Ende der `80er Jahre nur zum Spass als Trash Kapelle gestartet, korrigierte die aus dem Ruhrpott kommende Band ihren Sound in den `90er Jahren hin zum melodischen Power Metal. Nach diversen gelungenen EP`s und Demos ergatterte die Band eine Plattenvertrag und 1997 erschien dann der erste Longplayer der Band mit dem Titel "Kingdoms Of Your Life", der für mich weitaus mehr als ein Geheimtipp ist. Im Gegensatz zu vielen Retortencombos, die heutzutage die Szene unsicher machen und mit haufenweise Müll überfluten, setzten Custard schon damals weder auf Eunuchen Gesang noch auf Kinderlied Melodien, die mit Metal eigentlich nix mehr zu tun haben.
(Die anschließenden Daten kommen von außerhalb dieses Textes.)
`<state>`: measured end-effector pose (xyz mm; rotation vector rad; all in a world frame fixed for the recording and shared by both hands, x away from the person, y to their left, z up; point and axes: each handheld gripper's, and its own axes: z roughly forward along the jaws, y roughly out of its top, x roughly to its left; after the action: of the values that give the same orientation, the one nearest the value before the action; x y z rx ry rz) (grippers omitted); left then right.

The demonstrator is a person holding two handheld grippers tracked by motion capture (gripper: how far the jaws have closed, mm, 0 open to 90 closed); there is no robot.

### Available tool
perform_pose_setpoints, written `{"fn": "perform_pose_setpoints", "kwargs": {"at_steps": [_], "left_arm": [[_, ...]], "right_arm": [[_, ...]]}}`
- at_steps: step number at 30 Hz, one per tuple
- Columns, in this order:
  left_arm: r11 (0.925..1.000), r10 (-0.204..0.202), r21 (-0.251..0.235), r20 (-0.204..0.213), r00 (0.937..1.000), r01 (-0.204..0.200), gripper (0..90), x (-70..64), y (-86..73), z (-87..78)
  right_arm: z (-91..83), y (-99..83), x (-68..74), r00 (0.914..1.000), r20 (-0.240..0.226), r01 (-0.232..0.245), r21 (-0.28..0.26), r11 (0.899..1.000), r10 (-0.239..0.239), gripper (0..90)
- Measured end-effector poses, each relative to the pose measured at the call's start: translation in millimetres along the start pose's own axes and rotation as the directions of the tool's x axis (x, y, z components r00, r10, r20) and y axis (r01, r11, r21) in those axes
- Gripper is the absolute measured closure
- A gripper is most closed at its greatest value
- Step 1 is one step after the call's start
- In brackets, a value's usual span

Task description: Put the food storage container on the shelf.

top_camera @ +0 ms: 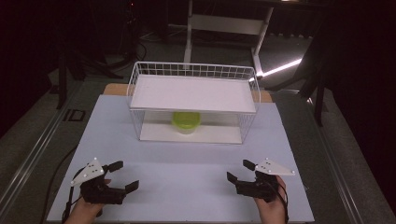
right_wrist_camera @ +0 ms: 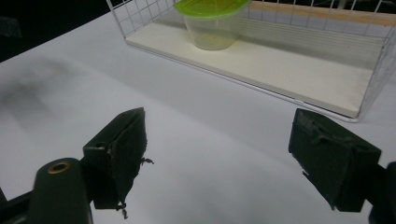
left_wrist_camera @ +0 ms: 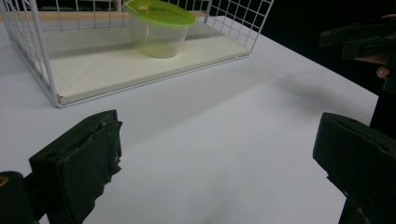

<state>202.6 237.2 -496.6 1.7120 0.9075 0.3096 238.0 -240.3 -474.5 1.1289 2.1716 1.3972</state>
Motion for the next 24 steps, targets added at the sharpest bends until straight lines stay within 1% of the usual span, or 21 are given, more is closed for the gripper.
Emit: {"fn": "perform_pose_setpoints", "kwargs": {"at_steps": [3, 4, 5, 7, 8, 10, 12, 16, 18, 20, 22, 24], "left_arm": [[1.0, 0.003, -0.002, -0.003, 1.0, -0.003, 2.0, 0.4, -3.2, -0.8], [0.9999, 0.006, -0.009, -0.008, 1.0, -0.006, 2.0, 0.5, -4.5, -1.0], [0.9999, 0.013, -0.011, -0.014, 0.9998, -0.013, 2.0, 0.8, -5.5, -1.4], [0.9992, 0.014, -0.036, -0.014, 0.9998, -0.014, 2.1, 2.1, -7.8, -1.9], [0.9988, 0.009, -0.049, -0.015, 0.9999, -0.009, 2.1, 2.7, -9.1, -1.6], [0.9988, 0.0, -0.048, -0.021, 0.9998, -0.001, 2.1, 4.7, -10.7, -0.6], [0.9988, -0.011, -0.048, -0.023, 0.9997, 0.01, 2.1, 5.8, -11.4, 0.0], [0.9988, -0.006, -0.049, -0.029, 0.9996, 0.004, 2.1, 6.4, -12.3, 0.1], [0.9985, -0.016, -0.054, -0.03, 0.9994, 0.014, 2.0, 7.6, -13.6, 0.0], [0.9985, -0.009, -0.054, -0.039, 0.9992, 0.007, 2.1, 7.2, -14.1, -0.3], [0.9985, -0.004, -0.054, -0.054, 0.9985, 0.001, 2.1, 6.2, -14.0, -0.8], [0.9982, 0.0, -0.06, -0.055, 0.9985, -0.003, 2.0, 5.7, -13.9, -2.0]], "right_arm": [[-3.9, -2.7, -0.6, 0.9999, 0.004, 0.01, 0.015, 1.0, -0.01, 19.0], [-5.7, -3.8, -0.8, 0.9998, 0.008, 0.017, 0.017, 1.0, -0.017, 19.0], [-7.2, -5.2, -1.4, 0.9998, 0.011, 0.019, 0.012, 1.0, -0.019, 19.0], [-9.3, -9.0, -3.5, 1.0, 0.005, 0.002, -0.015, 1.0, -0.001, 19.0], [-8.9, -11.0, -4.6, 1.0, 0.005, 0.003, -0.021, 1.0, -0.003, 19.0], [-6.9, -14.2, -7.0, 0.9998, 0.015, 0.015, -0.014, 1.0, -0.015, 19.0], [-4.9, -16.2, -9.7, 0.9999, 0.013, 0.01, -0.009, 1.0, -0.01, 19.0], [-1.4, -18.9, -12.1, 0.9998, 0.019, 0.003, -0.001, 1.0, -0.003, 18.9], [-0.6, -19.7, -12.3, 0.9998, 0.019, 0.008, 0.002, 1.0, -0.008, 19.0], [2.2, -22.7, -11.9, 0.9997, 0.01, 0.02, 0.017, 1.0, -0.02, 19.0], [3.7, -25.0, -10.4, 0.9994, 0.0, 0.036, 0.012, 0.999, -0.036, 19.0], [4.1, -25.2, -9.7, 0.9991, -0.005, 0.041, 0.017, 0.999, -0.041, 19.0]]}}
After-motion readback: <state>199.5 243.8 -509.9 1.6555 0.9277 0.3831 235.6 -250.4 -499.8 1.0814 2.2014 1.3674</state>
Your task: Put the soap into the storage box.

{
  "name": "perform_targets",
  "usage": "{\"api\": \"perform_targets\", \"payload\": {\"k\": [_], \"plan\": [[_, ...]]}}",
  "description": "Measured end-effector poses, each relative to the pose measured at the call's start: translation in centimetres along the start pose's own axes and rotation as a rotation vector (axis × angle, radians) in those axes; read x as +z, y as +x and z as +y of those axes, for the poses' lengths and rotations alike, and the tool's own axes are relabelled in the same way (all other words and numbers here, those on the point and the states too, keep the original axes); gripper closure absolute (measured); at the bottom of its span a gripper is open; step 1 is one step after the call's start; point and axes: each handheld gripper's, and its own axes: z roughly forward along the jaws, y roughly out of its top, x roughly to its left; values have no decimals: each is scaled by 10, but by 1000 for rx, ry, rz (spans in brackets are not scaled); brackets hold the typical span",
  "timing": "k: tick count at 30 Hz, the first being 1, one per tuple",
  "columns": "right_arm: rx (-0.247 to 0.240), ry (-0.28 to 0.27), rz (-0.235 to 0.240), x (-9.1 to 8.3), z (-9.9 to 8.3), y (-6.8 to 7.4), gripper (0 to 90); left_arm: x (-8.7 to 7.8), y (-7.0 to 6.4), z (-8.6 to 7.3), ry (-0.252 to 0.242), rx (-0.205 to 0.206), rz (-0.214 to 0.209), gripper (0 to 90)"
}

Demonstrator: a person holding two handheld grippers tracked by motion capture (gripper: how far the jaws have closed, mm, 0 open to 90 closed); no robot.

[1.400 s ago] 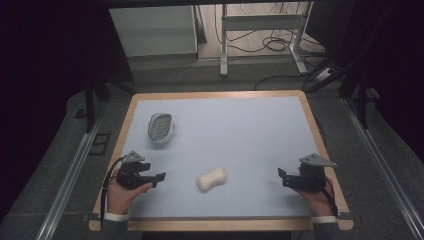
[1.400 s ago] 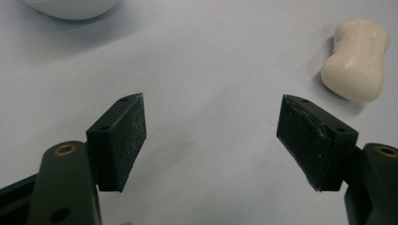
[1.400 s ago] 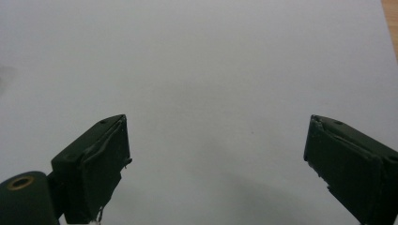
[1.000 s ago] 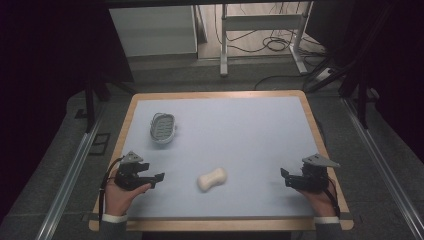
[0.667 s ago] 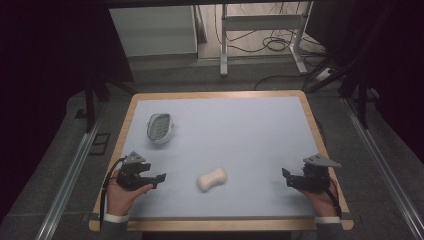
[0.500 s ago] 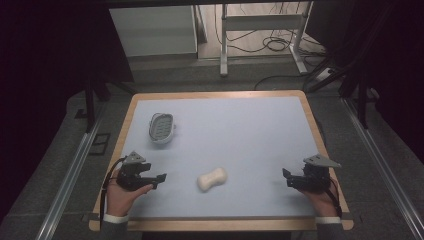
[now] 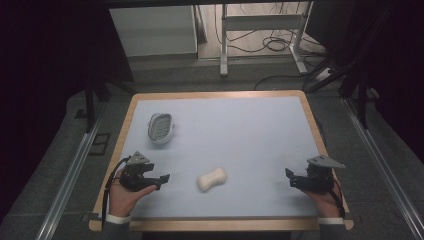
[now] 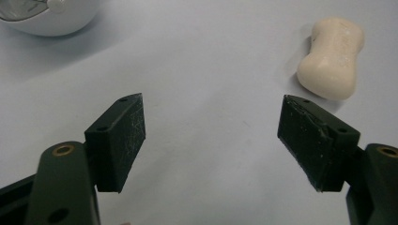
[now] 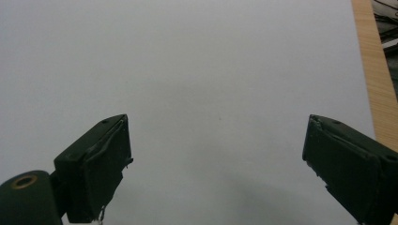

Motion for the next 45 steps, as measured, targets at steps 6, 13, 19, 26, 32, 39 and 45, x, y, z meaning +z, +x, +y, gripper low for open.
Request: {"api": "perform_targets", "payload": {"k": [6, 13, 19, 26, 32, 39, 45], "plan": [[12, -18, -15, -7, 1, -5, 79, -3, -2, 3, -7, 9, -6, 240], [26, -15, -23, -8, 0, -8, 80, -4, -8, 11, -4, 33, -22, 238], [32, 3, -29, -7, -1, -9, 86, -4, -14, 19, 12, 62, -30, 233], [31, 7, -25, -6, -1, -8, 86, -3, -18, 26, 17, 87, -44, 228], [27, 10, -22, -5, -1, -8, 86, -1, -23, 33, 19, 107, -48, 216], [21, 18, -22, -4, -2, -8, 86, 5, -33, 43, 39, 145, -70, 213], [19, 26, -21, -3, -2, -8, 86, 13, -41, 50, 56, 167, -85, 213]]}}
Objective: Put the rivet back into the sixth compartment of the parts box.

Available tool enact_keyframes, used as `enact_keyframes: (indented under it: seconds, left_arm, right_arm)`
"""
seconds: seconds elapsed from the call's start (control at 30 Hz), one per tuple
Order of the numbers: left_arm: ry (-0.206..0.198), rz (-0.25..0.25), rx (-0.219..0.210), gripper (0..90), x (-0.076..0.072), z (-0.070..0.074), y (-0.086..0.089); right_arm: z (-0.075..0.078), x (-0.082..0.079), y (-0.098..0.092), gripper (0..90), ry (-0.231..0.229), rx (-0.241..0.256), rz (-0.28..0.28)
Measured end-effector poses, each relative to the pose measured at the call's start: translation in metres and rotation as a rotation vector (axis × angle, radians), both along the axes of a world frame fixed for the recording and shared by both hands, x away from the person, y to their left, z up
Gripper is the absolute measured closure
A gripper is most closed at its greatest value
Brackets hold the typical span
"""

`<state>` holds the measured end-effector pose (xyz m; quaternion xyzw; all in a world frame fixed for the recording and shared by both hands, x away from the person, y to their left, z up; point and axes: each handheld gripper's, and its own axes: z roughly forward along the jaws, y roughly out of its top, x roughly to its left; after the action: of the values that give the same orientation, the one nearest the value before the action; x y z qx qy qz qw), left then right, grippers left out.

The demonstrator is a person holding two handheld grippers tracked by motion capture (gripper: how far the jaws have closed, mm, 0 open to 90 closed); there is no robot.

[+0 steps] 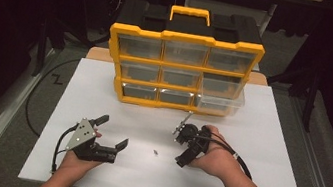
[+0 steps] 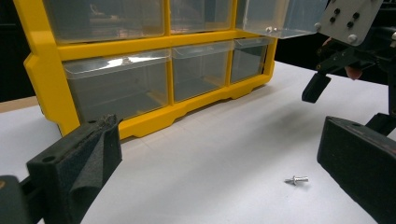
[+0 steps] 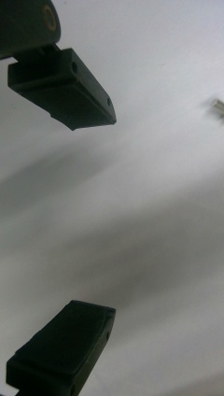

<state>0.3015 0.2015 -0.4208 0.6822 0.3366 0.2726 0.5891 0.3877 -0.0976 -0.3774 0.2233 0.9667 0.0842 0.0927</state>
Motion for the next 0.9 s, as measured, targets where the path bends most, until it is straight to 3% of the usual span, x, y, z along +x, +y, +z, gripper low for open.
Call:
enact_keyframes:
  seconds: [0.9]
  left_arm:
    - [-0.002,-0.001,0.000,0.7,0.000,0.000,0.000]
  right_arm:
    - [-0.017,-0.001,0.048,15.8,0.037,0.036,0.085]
Stattdessen geht die Band mit unglaublicher Spielfreude, Power, kernigen Riff`s und teilweise leicht trashigen Passagen zu Werke und es ist ein wahres Vergnügen, sich den knapp 45 minütigen Longplayer immer und immer wieder anzuhören, ganz egal ob man nun zu typischen Speed Nummern wie dem Opener "Imprisoned" oder dem nachfolgenden "Promised Land" abgeht oder seinen Schädel lieber zu wundervollen Mini-Epen wie dem Titeltrack oder dem furiosen "Failed Mission" rotieren lässt. Die arg schnulzige Ballade "Fading Memories" hätten sich die Jungs zwar klemmen können, aber ansonsten gibt es an der Scheibe absolut gar nix auszusetzen. Mit "Barricades" und "The Sea" gibt es zusätzlich sogar zum Abschluss der CD zwei weitere Ohrwürmer vor dem Herrn, die die Klasse dieser Band nochmals nachhaltig dokumentieren. Wem der aktuelle melodische Power Metal auf den Keks geht, diesem Genre ansonsten aber nicht abgeneigt ist, der sollte unbedingt diese energiegeladene Platte antesten, die inzwischen zwar neu aufgelegt und mit der EP "God Of Storm" zusammengelegt wurde, aber deswegen nicht gerade einfacher zu bekommen ist. Wer die Platte also irgendwo rumliegen sieht, sollte diese - ebenso wie den gelungenen Nachfolger "For My King" - sofort mitnehmen!